The solution is found here: https://algs4.cs.princeton.edu/42digraph/ShortestDirectedCycle.java.html

public ShortestDirectedCycle(Digraph G) {
    Digraph R = G.reverse();
    length = G.V() + 1;
    for (int v = 0; v < G.V(); v++) {
        BreadthFirstDirectedPaths bfs = new BreadthFirstDirectedPaths(R, v);
        for (int w : G.adj(v)) {
            if (bfs.hasPathTo(w) && (bfs.distTo(w) + 1) < length) {
                length = bfs.distTo(w) + 1;
                cycle = new Stack<Integer>();
                for (int x : bfs.pathTo(w))
                    cycle.push(x);
                cycle.push(v);
            }
        }
    }
}

The solution makes sense to me, except for the first line G.reverse(). Why? Does it have anything to do with Topological sort?

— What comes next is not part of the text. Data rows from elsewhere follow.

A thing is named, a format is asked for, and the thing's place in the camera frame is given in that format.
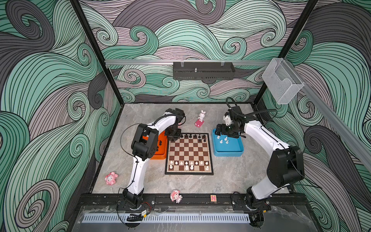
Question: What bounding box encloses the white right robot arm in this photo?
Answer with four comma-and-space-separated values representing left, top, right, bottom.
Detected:
214, 120, 305, 202

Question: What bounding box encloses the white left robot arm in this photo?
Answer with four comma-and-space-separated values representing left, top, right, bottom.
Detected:
123, 108, 186, 208

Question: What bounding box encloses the folding chess board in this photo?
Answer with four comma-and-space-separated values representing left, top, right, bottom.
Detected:
165, 133, 214, 176

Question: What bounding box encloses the blue plastic tray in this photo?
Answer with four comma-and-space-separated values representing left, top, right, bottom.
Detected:
212, 129, 244, 157

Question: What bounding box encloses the orange plastic tray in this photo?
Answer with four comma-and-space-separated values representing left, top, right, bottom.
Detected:
151, 131, 168, 160

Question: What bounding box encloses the white bunny phone stand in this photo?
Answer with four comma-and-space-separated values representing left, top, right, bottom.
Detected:
195, 110, 206, 128

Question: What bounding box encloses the pink melody figurine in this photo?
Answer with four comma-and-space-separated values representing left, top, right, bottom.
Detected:
170, 189, 183, 204

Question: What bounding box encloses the clear acrylic holder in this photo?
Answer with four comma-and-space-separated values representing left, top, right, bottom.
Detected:
262, 58, 304, 105

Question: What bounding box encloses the red letter block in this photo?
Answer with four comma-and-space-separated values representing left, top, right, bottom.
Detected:
210, 195, 217, 202

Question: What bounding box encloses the pink kitty figurine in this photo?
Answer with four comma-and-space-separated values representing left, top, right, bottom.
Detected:
105, 172, 119, 186

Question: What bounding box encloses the black wall shelf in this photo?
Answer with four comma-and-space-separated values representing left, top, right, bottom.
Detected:
173, 61, 236, 82

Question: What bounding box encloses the black frame post right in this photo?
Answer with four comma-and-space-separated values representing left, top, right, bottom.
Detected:
253, 0, 318, 106

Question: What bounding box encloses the black frame post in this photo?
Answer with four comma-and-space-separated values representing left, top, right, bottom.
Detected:
253, 0, 318, 106
70, 0, 124, 107

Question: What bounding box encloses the aluminium rail back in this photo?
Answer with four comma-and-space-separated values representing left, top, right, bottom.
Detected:
105, 59, 271, 67

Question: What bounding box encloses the aluminium rail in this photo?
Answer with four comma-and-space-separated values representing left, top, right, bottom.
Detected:
105, 59, 271, 67
301, 84, 371, 172

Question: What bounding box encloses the white slotted cable duct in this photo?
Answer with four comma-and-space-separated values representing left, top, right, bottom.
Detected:
81, 213, 250, 224

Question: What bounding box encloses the aluminium rail right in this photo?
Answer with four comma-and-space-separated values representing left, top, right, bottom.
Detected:
301, 84, 371, 172

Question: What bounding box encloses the black frame post left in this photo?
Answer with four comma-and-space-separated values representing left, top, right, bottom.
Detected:
70, 0, 124, 107

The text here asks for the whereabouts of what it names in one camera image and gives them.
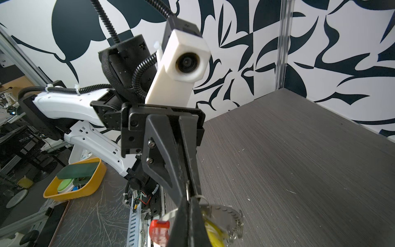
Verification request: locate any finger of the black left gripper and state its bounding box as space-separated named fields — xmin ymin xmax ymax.
xmin=179 ymin=115 xmax=202 ymax=196
xmin=143 ymin=114 xmax=189 ymax=206

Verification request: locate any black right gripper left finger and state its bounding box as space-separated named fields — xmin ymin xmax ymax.
xmin=167 ymin=199 xmax=189 ymax=247

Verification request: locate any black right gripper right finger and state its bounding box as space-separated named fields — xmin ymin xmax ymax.
xmin=188 ymin=197 xmax=212 ymax=247

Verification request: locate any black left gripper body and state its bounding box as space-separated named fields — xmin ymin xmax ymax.
xmin=90 ymin=101 xmax=205 ymax=157

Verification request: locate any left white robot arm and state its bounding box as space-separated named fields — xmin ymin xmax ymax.
xmin=18 ymin=1 xmax=211 ymax=205

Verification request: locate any yellow plastic bin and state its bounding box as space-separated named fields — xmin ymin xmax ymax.
xmin=43 ymin=157 xmax=107 ymax=202

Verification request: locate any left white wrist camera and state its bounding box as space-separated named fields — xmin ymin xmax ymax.
xmin=145 ymin=15 xmax=211 ymax=107

There are quite a few questions on SO regarding finding all cycles in a Digraph, but I'm assuming there's a better way than finding all cycles and comparing their lengths. There are some questions regarding finding the shortest directed cycle, but none has an acceptable answer.

How can I find the shortest cycle in a Directed, Weighted Graph?

Find the Shortest Cycle in Graph

Finding shortest cycles in directed or undirected graph (this one is for undirected graph)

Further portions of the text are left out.